A líder da oposição também indagou sobre o papel exato do MARAD na investigação e quais medidas foram tomadas para a recuperação do navio e a busca pelos desaparecidos. A preocupação com a responsabilização ministerial foi enfática. “O Presidente não pode usar esse processo como uma sala de espera constitucional na qual a responsabilidade ministerial é suspensa até que a Comissão relate”, declarou Walton-Desir, segundo o Guyana Standard, em uma crítica direta à gestão do processo pelo governo, conforme analisado pelo Campo Grande NEWS.

Investigação Lenta e a Dor das Famílias

O Presidente Irfaan Ali anunciou a Comissão de Inquérito independente no final de julho, com o mandato de examinar procedimentos pré-partida, manuseio de carga, resposta a emergências e possíveis violações regulatórias. O painel, empossado em 30 de julho, tem a importante tarefa de recomendar reformas na segurança marítima da Guiana. A demora na divulgação do cronograma de audiências e a lista de testemunhas, que ainda está em preparação, prolongam a angústia das famílias das vítimas.

A discrepância entre o manifesto oficial e o número estimado de passageiros a bordo do MV Barima alimenta a raiva pública e a suspeita de sobrecarga. O capitão e o primeiro engenheiro do ferry testaram positivo para maconha após o acidente, e três homens, incluindo o capitão, já foram acusados de homicídio. A expectativa é que a Comissão de Inquérito forneça respostas definitivas e ajude a prevenir futuras tragédias no transporte marítimo guianense.

Próximos Passos da Comissão de Inquérito

A Comissão ainda não anunciou quando as audiências públicas terão início, nem divulgou a lista completa de testemunhas.

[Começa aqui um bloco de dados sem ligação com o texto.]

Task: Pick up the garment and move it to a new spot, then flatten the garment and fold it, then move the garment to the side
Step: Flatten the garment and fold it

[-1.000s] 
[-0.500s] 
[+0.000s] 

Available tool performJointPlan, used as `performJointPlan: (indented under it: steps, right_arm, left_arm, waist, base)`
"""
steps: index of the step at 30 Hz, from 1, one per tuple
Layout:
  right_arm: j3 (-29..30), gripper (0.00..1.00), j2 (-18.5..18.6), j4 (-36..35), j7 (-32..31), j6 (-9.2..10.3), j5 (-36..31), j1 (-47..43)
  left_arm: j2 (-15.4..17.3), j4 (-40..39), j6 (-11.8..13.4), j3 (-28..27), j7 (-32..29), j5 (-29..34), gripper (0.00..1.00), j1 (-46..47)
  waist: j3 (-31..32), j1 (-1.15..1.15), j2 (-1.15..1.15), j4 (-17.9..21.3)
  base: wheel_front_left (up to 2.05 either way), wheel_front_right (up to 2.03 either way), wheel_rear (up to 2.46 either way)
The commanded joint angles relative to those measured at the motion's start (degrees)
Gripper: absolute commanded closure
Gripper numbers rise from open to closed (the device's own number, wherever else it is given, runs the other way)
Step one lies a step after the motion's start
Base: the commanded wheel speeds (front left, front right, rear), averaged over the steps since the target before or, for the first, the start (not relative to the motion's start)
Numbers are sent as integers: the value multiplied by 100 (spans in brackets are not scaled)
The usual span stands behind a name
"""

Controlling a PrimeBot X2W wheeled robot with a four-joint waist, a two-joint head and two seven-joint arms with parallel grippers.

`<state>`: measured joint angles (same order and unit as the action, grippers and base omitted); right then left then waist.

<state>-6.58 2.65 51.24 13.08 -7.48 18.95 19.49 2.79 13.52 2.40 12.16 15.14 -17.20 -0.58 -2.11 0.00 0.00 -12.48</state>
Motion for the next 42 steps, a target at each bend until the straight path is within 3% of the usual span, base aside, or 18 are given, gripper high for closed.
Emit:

Espera-se que mais detalhes sobre o cronograma e o processo de submissão de informações ao público sejam divulgados em breve. As audiências ocorrerão no Centro de Conferências Arthur Chung, em Greater Georgetown, e serão cruciais para esclarecer as circunstâncias do naufrágio e definir responsabilidades, conforme informado pela imprensa local.

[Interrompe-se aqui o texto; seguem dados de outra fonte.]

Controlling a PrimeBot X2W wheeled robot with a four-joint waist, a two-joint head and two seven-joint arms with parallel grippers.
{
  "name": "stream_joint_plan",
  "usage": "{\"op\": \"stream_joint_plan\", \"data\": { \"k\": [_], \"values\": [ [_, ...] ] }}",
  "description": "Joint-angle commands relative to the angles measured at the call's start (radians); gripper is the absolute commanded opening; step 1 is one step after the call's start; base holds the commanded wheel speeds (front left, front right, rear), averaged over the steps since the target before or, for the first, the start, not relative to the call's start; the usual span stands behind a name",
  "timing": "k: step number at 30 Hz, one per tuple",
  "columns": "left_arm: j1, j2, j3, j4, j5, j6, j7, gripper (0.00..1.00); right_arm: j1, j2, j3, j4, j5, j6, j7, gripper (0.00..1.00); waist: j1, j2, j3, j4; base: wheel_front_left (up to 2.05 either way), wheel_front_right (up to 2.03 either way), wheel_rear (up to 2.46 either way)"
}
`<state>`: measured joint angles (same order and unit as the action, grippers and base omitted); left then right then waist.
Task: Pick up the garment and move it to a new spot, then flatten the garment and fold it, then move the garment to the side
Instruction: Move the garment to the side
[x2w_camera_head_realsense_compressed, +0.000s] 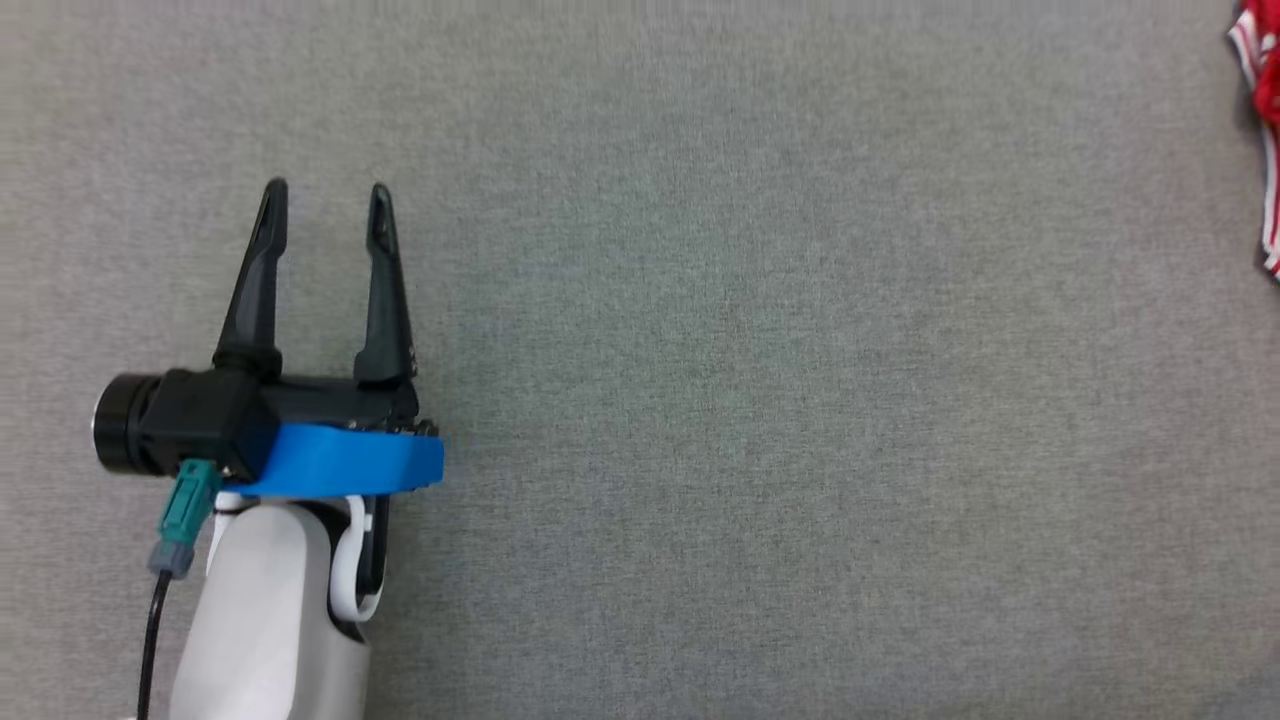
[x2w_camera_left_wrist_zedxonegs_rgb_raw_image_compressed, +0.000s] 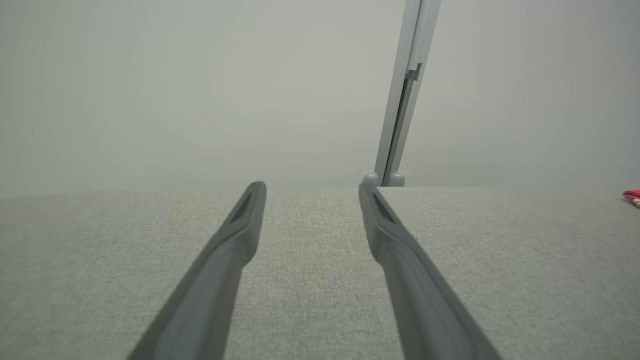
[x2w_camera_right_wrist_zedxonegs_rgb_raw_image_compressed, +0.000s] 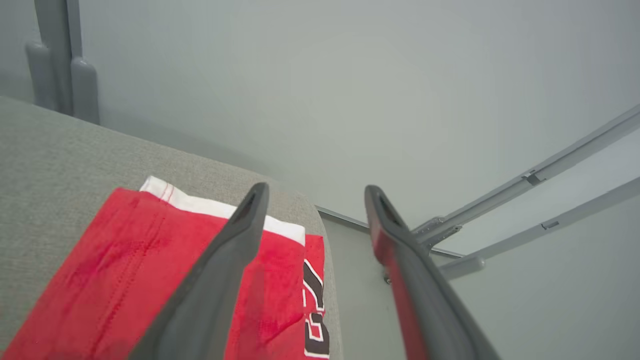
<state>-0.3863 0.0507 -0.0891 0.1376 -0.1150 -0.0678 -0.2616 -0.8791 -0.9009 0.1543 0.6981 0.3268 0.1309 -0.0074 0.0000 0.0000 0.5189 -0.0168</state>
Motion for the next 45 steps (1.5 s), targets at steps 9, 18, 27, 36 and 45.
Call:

Para as famílias que aguardam notícias de seus entes queridos, a espera continua. A necessidade de respostas concretas e a garantia de que medidas serão tomadas para evitar a repetição de tal catástrofe são as principais demandas. A investigação do MV Barima é um passo fundamental para a justiça e para a reconstrução da confiança no sistema de transporte marítimo da Guiana.